1. **Use DefaultAzureCredential** for authentication
2. **Handle errors gracefully** — use `on_error` callback for partial failures
3. **Include TimeGenerated** — Required field for all logs
4. **Match DCR schema** — Log fields must match DCR column definitions
5. **Use async client** for high-throughput scenarios
6. **Batch uploads** — SDK handles batching, but send reasonable chunks
7. **Monitor ingestion** — Check Log Analytics for ingestion status
8. **Use context manager** — Ensures proper client cleanup

Overview

This skill provides a Python SDK wrapper for sending custom logs to an Azure Monitor Log Analytics workspace via the Logs Ingestion API. It simplifies authentication, batching, compression, and parallel upload so you can reliably deliver structured application and telemetry logs to a Log Analytics custom table. Use it to integrate custom telemetry into Azure Monitor with synchronous or asynchronous workflows.

How this skill works

The client authenticates using Azure credentials (DefaultAzureCredential recommended) and targets a Data Collection Endpoint (DCE). Logs are uploaded against a Data Collection Rule (DCR) stream name that maps to a custom table in Log Analytics.

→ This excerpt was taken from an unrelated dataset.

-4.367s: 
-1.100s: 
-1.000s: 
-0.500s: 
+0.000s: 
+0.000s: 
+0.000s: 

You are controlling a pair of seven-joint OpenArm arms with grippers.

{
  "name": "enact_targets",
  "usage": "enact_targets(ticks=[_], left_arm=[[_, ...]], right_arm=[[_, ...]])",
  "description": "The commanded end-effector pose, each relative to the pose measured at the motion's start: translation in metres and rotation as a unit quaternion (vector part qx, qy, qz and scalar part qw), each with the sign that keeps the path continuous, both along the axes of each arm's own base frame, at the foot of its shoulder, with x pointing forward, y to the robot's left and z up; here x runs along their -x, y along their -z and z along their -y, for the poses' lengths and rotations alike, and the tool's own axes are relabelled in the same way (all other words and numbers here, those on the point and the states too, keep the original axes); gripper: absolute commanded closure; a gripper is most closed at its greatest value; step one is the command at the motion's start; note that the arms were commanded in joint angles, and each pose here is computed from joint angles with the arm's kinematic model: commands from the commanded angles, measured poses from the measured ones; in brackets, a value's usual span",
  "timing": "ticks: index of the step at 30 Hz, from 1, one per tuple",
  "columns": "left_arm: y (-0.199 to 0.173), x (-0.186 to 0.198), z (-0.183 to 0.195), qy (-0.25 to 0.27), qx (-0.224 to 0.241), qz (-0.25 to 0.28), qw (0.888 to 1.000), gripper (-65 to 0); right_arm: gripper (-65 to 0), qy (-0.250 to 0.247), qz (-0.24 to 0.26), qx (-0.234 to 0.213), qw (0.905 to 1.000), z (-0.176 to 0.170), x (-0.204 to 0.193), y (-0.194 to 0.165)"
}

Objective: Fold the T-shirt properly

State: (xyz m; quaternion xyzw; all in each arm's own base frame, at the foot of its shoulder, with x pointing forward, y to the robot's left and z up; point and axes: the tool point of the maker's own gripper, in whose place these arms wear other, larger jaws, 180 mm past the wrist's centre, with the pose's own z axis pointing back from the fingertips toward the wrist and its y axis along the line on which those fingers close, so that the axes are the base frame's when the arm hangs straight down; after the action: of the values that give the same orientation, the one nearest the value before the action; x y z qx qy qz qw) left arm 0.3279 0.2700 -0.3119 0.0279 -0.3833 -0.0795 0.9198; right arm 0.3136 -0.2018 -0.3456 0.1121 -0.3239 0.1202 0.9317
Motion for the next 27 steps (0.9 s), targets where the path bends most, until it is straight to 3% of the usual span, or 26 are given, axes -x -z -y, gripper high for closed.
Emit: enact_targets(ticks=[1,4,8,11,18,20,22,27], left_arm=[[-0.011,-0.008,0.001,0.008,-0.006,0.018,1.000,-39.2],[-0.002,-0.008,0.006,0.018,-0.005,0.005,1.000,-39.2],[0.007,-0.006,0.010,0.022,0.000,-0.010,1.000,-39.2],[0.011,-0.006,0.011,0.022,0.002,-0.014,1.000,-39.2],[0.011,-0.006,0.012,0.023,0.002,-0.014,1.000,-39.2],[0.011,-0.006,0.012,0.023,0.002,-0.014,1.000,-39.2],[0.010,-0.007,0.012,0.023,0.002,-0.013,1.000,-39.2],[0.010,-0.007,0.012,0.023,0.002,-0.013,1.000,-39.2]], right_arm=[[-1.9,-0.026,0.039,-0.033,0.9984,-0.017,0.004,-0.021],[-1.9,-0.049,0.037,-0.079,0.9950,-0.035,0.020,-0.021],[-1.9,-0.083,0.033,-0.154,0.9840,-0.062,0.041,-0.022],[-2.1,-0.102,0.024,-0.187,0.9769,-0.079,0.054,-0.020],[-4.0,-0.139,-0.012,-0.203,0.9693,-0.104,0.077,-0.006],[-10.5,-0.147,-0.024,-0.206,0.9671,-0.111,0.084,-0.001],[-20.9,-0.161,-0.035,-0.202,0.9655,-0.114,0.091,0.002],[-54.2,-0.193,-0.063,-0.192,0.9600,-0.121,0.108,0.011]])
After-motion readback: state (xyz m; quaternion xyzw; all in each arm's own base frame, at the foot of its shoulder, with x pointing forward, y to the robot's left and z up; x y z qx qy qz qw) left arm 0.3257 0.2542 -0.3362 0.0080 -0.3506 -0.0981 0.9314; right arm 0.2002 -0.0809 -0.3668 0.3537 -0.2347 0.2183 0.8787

The SDK automatically chunks payloads (≤1MB), gzips them, and uploads chunks in parallel; it also exposes on_error callbacks for partial-failure handling and supports async context managers for high-throughput scenarios.

When to use it

  • Send structured application or telemetry logs to Log Analytics custom tables (ending with _CL).
  • Stream bulk logs from services, batch jobs, or IoT sources where retry and partial-failure handling are required.
  • Integrate serverless functions or background workers that need authenticated ingestion into Azure Monitor.
  • Use async uploads when you need high throughput and non-blocking IO.
  • Target sovereign/cloud-specific Azure endpoints (e.g., Azure Government) requiring custom authority and scopes.

Best practices

  • Use DefaultAzureCredential for seamless local-to-cloud auth and managed identities in production.
  • Include TimeGenerated in every log entry to ensure correct time indexing in Log Analytics.
  • Ensure log fields match the DCR schema and the target custom table columns.
  • Provide an on_error callback to collect and retry partial failures; avoid silent drops unless intentional.
  • Prefer the async client for high-volume scenarios and use the client as a context manager to ensure cleanup.
  • Monitor Log Analytics ingestion status after uploads to confirm successful delivery.

Example use cases

  • Upload application startup and request traces to a Custom-MyTable_CL table for centralized analysis.
  • Stream batched telemetry from a fleet of agents using the async client and retry only failed chunks.
  • Ingest JSON logs from files or S3-like storage by loading JSON and calling client.upload(rule_id, stream_name, logs).
  • Send diagnostic logs from CI/CD pipelines into Log Analytics for security and performance auditing.
  • Configure for sovereign clouds by specifying AzureAuthorityHosts and credential_scopes for government/regional endpoints.

FAQ

What credentials should I use?

DefaultAzureCredential is recommended; it supports local development, environment variables, and managed identities in production.

How do I handle partial failures?

Supply an on_error callback to collect error.failed_logs, then retry those logs with another upload call.